For Brady and McKee a particular “complexity” is omitted from governmentality studies – specifically the reactions of subjects (people) to governmental prescriptions. And this is precisely where ethnographic studies are deemed to be useful, recognizing “strategies from below which aim to resist governmental ambitions” (McKee 2009: 479). I would suggest that this creation of a subject outside governmental processes, reacting to those processes, reinforces a structure/agency binary that has outlived its usefulness. As Dean (2015: 365) explains, what are needed are studies that “connect how people govern themselves to how they are governed in a broader institutional set of arrangements” – “how techniques of the self might interact with techniques of governing”. This, of course, is precisely the research terrain anticipated in the concept of “lived effects”, located in Question 5 of WPR, together with discursive and subjectification effects. It could even be argued that, far from producing an overly-determinist and “simple” view of the subject, as critics imply (see Brady 2014: 11), such an approach complicates the picture, producing a “messier” understanding and a “messier” subject.
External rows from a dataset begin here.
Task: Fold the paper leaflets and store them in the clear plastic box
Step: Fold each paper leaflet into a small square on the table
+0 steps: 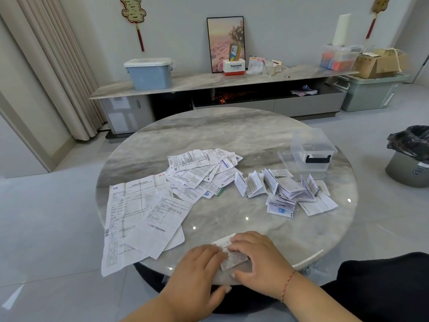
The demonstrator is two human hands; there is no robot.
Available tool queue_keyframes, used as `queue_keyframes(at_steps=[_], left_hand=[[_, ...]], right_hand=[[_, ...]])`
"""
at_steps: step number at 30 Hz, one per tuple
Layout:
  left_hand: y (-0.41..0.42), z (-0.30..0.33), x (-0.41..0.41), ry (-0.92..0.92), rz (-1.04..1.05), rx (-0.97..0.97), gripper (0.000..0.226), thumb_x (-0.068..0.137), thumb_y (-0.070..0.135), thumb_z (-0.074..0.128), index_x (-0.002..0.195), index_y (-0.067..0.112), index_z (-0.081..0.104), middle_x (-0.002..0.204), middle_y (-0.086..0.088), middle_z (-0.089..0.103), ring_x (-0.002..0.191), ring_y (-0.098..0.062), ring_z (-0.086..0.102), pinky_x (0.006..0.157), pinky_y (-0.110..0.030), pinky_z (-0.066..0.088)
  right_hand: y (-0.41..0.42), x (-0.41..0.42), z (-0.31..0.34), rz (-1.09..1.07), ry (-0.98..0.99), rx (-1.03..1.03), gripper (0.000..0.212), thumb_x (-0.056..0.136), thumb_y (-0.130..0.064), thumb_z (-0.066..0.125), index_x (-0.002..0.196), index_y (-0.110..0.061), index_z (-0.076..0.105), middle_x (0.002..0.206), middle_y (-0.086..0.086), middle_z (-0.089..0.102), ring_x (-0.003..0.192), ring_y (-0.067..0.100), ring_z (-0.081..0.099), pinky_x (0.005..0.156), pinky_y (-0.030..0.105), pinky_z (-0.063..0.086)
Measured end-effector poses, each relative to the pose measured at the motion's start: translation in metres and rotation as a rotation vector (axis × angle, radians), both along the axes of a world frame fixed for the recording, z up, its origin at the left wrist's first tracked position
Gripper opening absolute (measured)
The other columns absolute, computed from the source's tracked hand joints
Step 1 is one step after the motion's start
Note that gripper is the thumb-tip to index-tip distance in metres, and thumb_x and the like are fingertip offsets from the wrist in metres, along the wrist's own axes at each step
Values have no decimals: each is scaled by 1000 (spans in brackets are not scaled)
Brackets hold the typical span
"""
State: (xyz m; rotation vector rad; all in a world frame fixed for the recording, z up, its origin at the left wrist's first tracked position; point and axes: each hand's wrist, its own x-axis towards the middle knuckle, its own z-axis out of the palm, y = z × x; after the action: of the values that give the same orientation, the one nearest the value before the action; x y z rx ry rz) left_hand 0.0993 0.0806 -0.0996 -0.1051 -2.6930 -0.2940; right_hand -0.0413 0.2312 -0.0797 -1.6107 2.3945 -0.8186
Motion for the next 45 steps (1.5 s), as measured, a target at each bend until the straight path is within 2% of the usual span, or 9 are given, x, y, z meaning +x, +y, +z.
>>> queue_keyframes(at_steps=[7,13,17,24,27,31,35,41,45], left_hand=[[-3,-3,6,8,-22,122,55,74,50,68,118,22,51,122,5,50,110,-8,51,95,-16,38],[-2,-6,-2,48,-106,87,48,73,44,71,111,21,53,110,7,57,100,-11,54,87,-23,44],[-1,-9,-3,90,-152,51,38,77,33,70,108,19,53,102,5,57,91,-11,54,80,-21,46],[3,5,-5,76,61,373,18,86,25,52,104,28,52,104,17,49,82,2,53,72,-10,44],[4,5,-14,49,227,473,17,84,26,53,100,30,57,98,23,46,79,3,53,69,-17,47],[4,8,-21,-34,256,462,22,85,15,58,104,23,63,103,17,45,89,-2,53,80,-20,47],[2,12,-22,-128,214,366,31,84,35,56,113,26,63,108,16,48,104,-5,45,87,-9,32],[-3,14,-24,-37,97,45,16,80,30,50,87,25,63,77,11,62,68,-12,56,59,-22,45],[1,30,-29,-32,191,121,24,82,30,46,70,22,65,62,11,58,59,-8,53,49,-21,42]], right_hand=[[4,5,6,65,-145,45,62,56,-46,63,115,-30,54,114,-21,42,107,-5,42,95,12,36],[5,3,8,72,-118,80,63,55,-45,63,115,-30,53,108,-23,39,106,-5,36,92,8,30],[3,4,9,63,-128,64,36,64,-31,63,99,-30,58,89,-25,43,90,-8,40,78,9,34],[0,-2,12,-37,-179,40,20,72,-29,64,91,-34,60,90,-16,57,89,-1,48,78,12,39],[-8,-4,11,-159,-214,27,21,80,-24,64,82,-43,54,84,-12,58,79,1,52,70,9,39],[-16,-3,10,-246,-222,47,13,80,-23,67,84,-33,61,66,-12,49,62,4,46,60,10,36],[-19,-5,11,-279,-319,27,19,79,-19,69,81,-34,58,57,-8,49,57,2,50,57,10,35],[-22,-8,20,-343,-571,-75,22,79,-14,69,67,-31,62,66,-9,59,60,4,52,69,25,48],[-21,-4,25,-247,-405,-160,14,77,-16,70,67,-25,65,78,-10,53,70,8,52,66,13,40]])
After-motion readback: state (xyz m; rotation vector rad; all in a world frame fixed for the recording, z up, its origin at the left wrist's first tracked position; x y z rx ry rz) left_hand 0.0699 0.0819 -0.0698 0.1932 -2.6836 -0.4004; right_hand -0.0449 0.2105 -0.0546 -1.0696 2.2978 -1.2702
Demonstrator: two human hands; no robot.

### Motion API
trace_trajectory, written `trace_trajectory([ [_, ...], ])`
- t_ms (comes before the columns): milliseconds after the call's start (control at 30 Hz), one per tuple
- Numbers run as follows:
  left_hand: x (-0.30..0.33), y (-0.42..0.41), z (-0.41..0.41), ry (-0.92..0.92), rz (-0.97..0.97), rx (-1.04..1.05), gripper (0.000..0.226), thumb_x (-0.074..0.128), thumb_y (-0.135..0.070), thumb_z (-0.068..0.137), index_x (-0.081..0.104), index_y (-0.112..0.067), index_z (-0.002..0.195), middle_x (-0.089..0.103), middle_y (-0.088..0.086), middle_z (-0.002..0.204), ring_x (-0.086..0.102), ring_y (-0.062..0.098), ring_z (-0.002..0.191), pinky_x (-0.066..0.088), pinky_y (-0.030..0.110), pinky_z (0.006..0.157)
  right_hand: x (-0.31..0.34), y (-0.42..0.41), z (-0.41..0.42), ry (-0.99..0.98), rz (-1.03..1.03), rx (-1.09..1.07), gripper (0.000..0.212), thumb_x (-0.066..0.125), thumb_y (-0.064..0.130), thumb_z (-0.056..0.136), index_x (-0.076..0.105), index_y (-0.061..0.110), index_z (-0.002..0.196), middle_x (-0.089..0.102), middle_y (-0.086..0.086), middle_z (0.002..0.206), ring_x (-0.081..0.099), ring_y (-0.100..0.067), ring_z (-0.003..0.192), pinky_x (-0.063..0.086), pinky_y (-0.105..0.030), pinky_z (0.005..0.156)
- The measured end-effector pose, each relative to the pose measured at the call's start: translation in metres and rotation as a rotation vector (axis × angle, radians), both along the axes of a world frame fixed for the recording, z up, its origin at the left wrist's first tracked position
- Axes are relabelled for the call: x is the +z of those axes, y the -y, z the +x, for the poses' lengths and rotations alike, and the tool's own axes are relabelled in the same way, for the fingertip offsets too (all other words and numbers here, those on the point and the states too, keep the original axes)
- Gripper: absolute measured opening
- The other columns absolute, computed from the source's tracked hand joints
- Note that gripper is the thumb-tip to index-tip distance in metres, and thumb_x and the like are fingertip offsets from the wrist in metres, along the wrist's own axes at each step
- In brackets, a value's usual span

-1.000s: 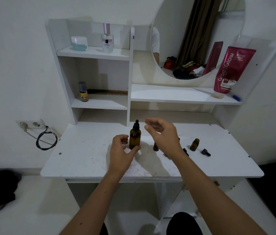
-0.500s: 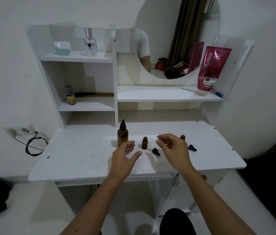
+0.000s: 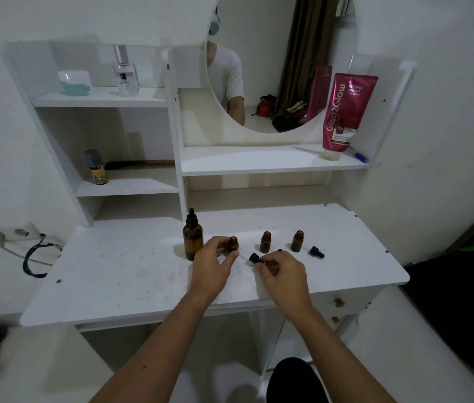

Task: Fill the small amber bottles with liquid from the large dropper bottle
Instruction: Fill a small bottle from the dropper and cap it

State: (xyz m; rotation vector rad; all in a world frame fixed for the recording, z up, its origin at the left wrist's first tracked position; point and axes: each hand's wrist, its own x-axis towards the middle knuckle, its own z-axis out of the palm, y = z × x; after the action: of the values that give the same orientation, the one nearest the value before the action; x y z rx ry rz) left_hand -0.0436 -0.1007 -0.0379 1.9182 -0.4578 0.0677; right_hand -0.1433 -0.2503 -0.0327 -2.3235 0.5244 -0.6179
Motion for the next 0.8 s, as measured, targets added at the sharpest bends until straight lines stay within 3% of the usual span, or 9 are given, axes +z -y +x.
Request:
trace_trajectory([
  [200, -0.003, -0.001, 0.002, 0.001, -0.001, -0.010, 0.028, 0.077, -0.021, 0.090, 0.068, -0.021, 0.117, 0.070, -0.015, 0.107, 0.062, -0.011, 0.099, 0.048, 0.004, 0.084, 0.020, 0.007, 0.006, 0.185, 0.349, 0.029, 0.017, 0.079, 0.013, 0.092, 0.078, 0.016, 0.109, 0.078, 0.010, 0.097, 0.073, 0.003, 0.089, 0.060, -0.021, 0.090],
  [333, -0.003, -0.003, 0.003, -0.002, -0.002, -0.023, 0.027, 0.077, -0.020, 0.090, 0.068, -0.021, 0.116, 0.071, -0.016, 0.106, 0.063, -0.010, 0.099, 0.050, 0.006, 0.086, 0.037, 0.005, 0.016, 0.277, 0.388, 0.103, 0.020, 0.074, 0.009, 0.094, 0.077, 0.017, 0.112, 0.080, 0.006, 0.100, 0.077, -0.010, 0.093, 0.062, -0.030, 0.091],
  [500, -0.005, -0.002, 0.002, -0.013, 0.007, -0.016, 0.030, 0.076, -0.023, 0.091, 0.068, -0.021, 0.119, 0.071, -0.014, 0.111, 0.065, -0.001, 0.102, 0.052, 0.014, 0.091, 0.042, 0.006, 0.031, 0.296, 0.224, 0.096, 0.022, 0.073, 0.006, 0.095, 0.077, 0.014, 0.114, 0.079, 0.004, 0.099, 0.077, -0.011, 0.087, 0.065, -0.040, 0.082],
  [700, -0.008, -0.002, 0.004, -0.010, 0.012, -0.030, 0.030, 0.075, -0.024, 0.091, 0.068, -0.024, 0.121, 0.070, -0.015, 0.113, 0.065, 0.000, 0.104, 0.051, 0.017, 0.095, 0.056, 0.002, 0.040, 0.307, -0.130, 0.220, 0.023, 0.072, 0.001, 0.093, 0.078, 0.013, 0.113, 0.078, 0.000, 0.105, 0.074, -0.010, 0.089, 0.063, -0.029, 0.085],
  [800, -0.009, -0.001, 0.004, -0.013, 0.011, -0.025, 0.028, 0.073, -0.023, 0.093, 0.068, -0.023, 0.121, 0.071, -0.014, 0.114, 0.066, 0.004, 0.104, 0.052, 0.019, 0.095, 0.062, -0.002, 0.047, 0.245, -0.250, 0.320, 0.024, 0.071, 0.001, 0.093, 0.078, 0.012, 0.113, 0.077, -0.001, 0.104, 0.075, -0.014, 0.090, 0.063, -0.033, 0.087],
])
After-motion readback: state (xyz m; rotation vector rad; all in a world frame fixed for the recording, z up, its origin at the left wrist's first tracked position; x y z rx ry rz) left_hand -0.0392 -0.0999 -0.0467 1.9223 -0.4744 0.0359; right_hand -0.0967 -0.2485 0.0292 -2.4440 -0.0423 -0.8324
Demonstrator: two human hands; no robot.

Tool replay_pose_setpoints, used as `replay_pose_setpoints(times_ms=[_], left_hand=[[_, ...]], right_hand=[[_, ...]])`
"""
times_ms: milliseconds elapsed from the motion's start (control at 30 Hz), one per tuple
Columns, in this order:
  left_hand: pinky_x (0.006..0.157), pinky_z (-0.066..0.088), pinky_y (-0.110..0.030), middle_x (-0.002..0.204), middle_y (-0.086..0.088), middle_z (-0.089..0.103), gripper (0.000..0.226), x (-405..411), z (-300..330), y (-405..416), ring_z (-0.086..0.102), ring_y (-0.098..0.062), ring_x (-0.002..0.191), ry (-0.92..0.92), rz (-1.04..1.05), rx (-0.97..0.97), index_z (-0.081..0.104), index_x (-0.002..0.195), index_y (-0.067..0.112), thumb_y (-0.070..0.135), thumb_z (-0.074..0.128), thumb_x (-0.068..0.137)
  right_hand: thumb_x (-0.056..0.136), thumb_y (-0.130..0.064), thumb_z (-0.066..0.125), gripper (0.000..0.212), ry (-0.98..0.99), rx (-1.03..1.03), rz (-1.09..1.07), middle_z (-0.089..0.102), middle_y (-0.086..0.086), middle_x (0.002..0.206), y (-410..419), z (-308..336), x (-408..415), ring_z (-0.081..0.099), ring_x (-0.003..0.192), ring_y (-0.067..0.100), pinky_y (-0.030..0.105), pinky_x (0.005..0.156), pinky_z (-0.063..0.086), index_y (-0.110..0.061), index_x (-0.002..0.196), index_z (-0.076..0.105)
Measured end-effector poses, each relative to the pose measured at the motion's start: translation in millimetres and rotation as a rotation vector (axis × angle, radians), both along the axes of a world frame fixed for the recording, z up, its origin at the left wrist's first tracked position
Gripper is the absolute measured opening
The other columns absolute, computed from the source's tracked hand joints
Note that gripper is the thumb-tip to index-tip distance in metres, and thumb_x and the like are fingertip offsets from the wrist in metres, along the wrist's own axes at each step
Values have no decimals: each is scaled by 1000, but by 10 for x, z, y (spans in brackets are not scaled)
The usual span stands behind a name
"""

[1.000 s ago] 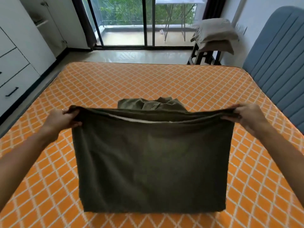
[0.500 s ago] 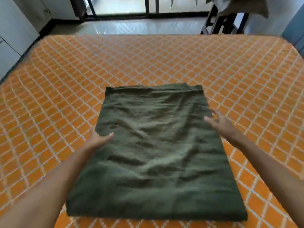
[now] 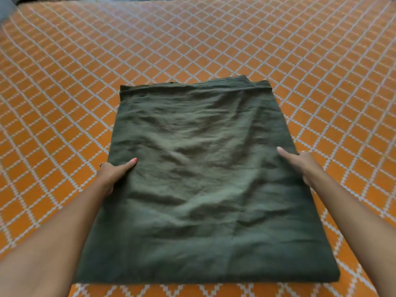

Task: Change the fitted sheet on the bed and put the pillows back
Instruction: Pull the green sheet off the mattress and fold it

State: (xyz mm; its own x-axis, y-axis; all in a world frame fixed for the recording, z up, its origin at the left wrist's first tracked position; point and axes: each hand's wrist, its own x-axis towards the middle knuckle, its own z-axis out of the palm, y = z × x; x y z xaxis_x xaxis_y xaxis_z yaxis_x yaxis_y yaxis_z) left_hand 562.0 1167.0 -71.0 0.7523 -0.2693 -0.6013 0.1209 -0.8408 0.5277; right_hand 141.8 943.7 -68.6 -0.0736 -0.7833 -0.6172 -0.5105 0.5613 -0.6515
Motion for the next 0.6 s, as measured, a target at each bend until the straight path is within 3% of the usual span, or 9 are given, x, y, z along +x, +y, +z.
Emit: replay_pose_setpoints(times_ms=[100, 167, 233, 333, 400, 467, 533, 600], left_hand=[[80, 47, -36, 113, -13, 62, 62, -77, 47, -38, 61, -32, 101, 97, 15, -52, 54, 123, -3, 34, 77, 79], [79, 50, -37, 110, -14, 66, 57, -115, 220, -28, 64, -31, 93, 211, 37, -99, 56, 123, -1, 31, 76, 80], [74, 54, -36, 97, -15, 70, 48, -157, 528, 31, 67, -29, 84, 252, 23, -146, 62, 113, 4, 33, 77, 78], [48, 50, -21, 67, 1, 71, 16, -268, 1087, 234, 67, -13, 58, 207, -23, -261, 67, 92, 14, 26, 71, 84], [49, 50, -20, 67, 2, 72, 12, -330, 1483, 476, 66, -8, 55, 174, -19, -340, 67, 88, 15, 25, 72, 83], [64, 50, -27, 79, 1, 72, 14, -323, 1823, 740, 66, -13, 68, 112, 26, -409, 69, 87, 16, 26, 74, 80], [72, 48, -30, 79, 7, 73, 14, -335, 2112, 994, 65, -13, 75, 64, 32, -466, 70, 89, 16, 25, 74, 79], [71, 47, -27, 81, 6, 73, 17, -405, 2324, 1220, 66, -7, 75, -27, -4, -505, 69, 92, 14, 22, 74, 79]], right_hand=[[82, -29, 75, 47, -47, 90, -28, 64, 14, 90, 55, 101, 110, 59, 72, 26, 35, 65, 49, 4, 113, 60], [87, -20, 70, 33, -83, 116, -42, 57, 9, 75, 130, 324, 183, 52, 61, 23, 31, 55, 40, 2, 109, 58], [89, -17, 66, 22, -115, 97, -60, 54, 6, 71, 203, 605, 196, 50, 59, 21, 30, 52, 37, -4, 102, 55], [88, -16, 67, 14, -178, 42, -66, 61, 5, 74, 414, 1118, 94, 56, 62, 18, 28, 52, 42, -7, 98, 62], [86, -15, 69, 14, -233, 0, -111, 69, 0, 74, 601, 1419, -91, 62, 60, 13, 25, 53, 49, -10, 98, 65], [71, -30, 80, 43, -322, -100, -137, 72, -10, 68, 743, 1693, -314, 66, 59, 3, 15, 54, 51, -7, 105, 66], [38, -59, 86, 85, -283, -237, -108, 72, -12, 73, 879, 1964, -502, 65, 67, -1, 11, 61, 50, -8, 103, 67], [26, -73, 82, 95, -271, -343, -87, 69, -7, 89, 1022, 2142, -688, 63, 81, 2, 14, 74, 49, -15, 98, 64]])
Brady, M. 2014. Ethnographies of Neoliberal Governmentalities: from the neoliberal apparatus to neoliberalism and governmental assemblages. Foucault Studies, no. 18, pp. 11-33.

Clough, P. T. 2009. The New Empiricism: Affect and Sociological Method. European Journal of Social Theory 12(1): 43-61.

Dean, M. 1999. Governmentality: Power and Rule in Modern Society. London:  Sage.

Dean, M. 2015. Neoliberalism, Governmentality, Ethnography: A Response to Michelle Brady. Foucault Studies, no. 20, pp. 356-366.

Foucault, M. 1991 [1982]. Questions of Method. In G. Burchell, C. Gordon, P. Miller (Eds) The Foucault Effect: Studies in Governmentality.Chicago: University of Chicago Press.

Gullion, J. S. 2018. Diffractive ethnography: Social sciences and the ontological turn. NY: Routledge.

Hammersley, M. (1992). Ethnography and Realism.  In M. Hammersley, What’s Wrong with Ethnography?  Methodological Explorations.  London: Routledge.

Li, T. 2007a. The Will to Improve: Governmentality, Development, and the Practice of Politics. Durham, NC: Duke University Press.

Li, T. 2007b. Practices of assemblage and community forest management. Economy and Society  36(2): 263-293.

Li, T. 2010. Revisiting The Will to Improve. Annals of the Association of American Geographers  100(1): 233-235.

McKee K. (2009) Post-Foucauldian Governmentality: What Does It Offer Critical Social Policy Analysis? Critical Social Policy, vol. 29, no 3, pp. 465–486.

Smith, D. E. 2005.Institutional ethnography: A sociology for people. NY: AltaMira Press.

Smith, G. W. (2014) [1988]. Policing the gay community: An inquiry into textually-mediated social relations. In D. E. Smith and S. M. Turner (Eds) Incorporating Texts into Institutional Ethnography.Toronto: University of Toronto Press.

Stenson, K. (2008). Governing the Local: Sovereignty, Social Governance and Community Safety.  Social Work & Society  6(1): 1-14.

Tsolidis, G. 2008. The (im)possibility of poststructuralist ethnography – researching identities in borrowed spaces”, Ethnography and Education  3(3): 271-281.